Find and copy each line of the data that includes "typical".
'''
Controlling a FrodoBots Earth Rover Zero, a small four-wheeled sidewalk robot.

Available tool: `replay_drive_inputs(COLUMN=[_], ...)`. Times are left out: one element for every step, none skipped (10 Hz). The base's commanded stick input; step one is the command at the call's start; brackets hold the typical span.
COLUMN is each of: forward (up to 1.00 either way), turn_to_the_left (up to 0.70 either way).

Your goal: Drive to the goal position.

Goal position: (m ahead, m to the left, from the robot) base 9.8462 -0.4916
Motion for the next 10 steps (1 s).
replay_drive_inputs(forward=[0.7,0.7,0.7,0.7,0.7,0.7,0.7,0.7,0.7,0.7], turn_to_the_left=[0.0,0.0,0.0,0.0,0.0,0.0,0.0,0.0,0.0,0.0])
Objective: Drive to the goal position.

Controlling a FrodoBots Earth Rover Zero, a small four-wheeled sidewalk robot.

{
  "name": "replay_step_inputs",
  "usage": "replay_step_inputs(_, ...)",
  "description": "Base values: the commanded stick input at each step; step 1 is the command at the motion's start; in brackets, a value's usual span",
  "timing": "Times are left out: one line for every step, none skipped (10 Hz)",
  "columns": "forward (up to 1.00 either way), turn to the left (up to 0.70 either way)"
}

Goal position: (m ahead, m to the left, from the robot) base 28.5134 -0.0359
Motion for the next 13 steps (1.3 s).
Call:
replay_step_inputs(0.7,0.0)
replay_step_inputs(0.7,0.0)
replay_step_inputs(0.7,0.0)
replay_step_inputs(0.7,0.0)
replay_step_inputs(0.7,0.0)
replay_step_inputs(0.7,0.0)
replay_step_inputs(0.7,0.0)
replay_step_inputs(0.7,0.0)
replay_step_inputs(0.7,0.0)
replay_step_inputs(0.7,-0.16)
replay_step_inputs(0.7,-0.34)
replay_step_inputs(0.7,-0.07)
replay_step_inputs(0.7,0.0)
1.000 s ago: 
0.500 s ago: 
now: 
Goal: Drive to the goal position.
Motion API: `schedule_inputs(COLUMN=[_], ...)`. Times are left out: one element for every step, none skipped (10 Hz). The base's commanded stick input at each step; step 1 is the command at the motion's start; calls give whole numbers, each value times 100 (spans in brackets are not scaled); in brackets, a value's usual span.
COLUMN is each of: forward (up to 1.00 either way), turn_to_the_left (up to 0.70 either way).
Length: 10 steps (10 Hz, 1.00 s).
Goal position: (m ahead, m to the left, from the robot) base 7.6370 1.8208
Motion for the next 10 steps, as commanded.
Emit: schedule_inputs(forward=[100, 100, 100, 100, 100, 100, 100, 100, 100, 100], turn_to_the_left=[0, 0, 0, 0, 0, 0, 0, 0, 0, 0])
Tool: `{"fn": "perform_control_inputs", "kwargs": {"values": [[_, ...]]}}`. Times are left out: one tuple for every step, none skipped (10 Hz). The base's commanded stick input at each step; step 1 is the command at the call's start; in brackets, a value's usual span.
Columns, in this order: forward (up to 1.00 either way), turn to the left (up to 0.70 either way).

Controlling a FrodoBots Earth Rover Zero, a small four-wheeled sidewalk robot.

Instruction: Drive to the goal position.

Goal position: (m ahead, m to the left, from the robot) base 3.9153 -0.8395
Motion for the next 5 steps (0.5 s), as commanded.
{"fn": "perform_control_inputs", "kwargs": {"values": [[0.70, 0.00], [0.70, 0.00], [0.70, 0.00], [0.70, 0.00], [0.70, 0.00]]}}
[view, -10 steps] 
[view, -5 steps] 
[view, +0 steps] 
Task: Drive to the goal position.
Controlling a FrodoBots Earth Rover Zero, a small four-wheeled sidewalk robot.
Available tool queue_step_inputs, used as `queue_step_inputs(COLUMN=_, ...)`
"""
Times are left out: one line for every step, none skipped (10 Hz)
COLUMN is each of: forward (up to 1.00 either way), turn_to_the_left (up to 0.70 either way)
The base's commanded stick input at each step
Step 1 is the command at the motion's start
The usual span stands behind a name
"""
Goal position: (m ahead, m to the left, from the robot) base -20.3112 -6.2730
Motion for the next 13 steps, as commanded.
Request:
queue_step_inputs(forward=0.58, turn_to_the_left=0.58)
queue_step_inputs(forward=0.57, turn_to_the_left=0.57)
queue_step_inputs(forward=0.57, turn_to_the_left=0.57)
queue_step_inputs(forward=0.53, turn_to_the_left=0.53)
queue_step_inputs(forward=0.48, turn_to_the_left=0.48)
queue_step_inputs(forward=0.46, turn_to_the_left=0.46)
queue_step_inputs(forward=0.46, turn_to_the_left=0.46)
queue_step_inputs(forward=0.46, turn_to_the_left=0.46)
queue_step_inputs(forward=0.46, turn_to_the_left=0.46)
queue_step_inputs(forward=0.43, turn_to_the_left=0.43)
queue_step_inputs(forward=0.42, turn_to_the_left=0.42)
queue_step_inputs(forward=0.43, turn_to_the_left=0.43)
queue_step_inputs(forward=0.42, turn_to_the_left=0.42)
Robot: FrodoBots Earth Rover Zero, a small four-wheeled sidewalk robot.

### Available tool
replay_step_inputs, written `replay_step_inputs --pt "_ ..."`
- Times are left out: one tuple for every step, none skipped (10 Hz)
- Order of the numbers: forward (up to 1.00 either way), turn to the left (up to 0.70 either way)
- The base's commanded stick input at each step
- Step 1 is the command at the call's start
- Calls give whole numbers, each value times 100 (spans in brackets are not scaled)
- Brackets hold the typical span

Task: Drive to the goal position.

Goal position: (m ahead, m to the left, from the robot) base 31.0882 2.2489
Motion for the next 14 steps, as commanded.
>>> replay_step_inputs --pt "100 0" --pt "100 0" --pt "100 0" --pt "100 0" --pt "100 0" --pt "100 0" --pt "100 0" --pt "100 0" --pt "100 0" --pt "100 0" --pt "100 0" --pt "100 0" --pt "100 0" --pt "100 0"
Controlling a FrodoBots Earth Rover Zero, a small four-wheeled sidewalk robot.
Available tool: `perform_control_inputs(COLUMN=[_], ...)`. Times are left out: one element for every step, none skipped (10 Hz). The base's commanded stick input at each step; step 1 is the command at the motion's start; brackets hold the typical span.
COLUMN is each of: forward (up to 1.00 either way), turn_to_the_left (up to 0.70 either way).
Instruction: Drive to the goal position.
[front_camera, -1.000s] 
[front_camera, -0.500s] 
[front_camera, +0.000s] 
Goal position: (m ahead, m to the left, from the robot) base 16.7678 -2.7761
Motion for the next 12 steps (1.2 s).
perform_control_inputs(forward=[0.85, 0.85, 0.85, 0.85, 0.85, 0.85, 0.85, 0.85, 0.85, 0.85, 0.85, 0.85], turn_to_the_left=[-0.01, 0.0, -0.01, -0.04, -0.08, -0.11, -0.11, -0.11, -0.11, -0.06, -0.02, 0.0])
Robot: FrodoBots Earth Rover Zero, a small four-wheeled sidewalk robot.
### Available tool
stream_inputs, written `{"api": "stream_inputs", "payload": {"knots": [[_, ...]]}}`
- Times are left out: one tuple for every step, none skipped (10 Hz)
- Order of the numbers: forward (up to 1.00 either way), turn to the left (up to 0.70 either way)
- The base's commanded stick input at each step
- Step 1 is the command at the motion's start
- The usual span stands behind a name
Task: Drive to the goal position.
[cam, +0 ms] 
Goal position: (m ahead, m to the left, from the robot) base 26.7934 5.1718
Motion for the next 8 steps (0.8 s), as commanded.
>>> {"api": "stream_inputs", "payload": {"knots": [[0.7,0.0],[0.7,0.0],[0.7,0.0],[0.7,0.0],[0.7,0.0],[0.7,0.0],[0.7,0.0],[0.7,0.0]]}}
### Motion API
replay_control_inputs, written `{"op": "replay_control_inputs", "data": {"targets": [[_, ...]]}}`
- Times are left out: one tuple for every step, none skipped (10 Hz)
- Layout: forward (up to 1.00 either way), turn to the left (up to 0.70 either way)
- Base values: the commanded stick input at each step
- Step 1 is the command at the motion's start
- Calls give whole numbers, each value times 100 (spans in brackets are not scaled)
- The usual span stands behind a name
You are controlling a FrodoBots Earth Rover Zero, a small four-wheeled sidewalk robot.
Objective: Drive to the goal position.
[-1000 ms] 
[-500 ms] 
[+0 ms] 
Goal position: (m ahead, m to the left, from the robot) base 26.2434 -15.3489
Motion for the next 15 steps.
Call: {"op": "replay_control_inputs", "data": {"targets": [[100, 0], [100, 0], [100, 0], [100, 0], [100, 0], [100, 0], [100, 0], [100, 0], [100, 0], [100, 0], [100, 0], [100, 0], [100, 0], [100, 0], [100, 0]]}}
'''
_Response below_:
Available tool: `replay_drive_inputs(COLUMN=[_], ...)`. Times are left out: one element for every step, none skipped (10 Hz). The base's commanded stick input; step one is the command at the call's start; brackets hold the typical span.
- Brackets hold the typical span
Available tool: `perform_control_inputs(COLUMN=[_], ...)`. Times are left out: one element for every step, none skipped (10 Hz). The base's commanded stick input at each step; step 1 is the command at the motion's start; brackets hold the typical span.

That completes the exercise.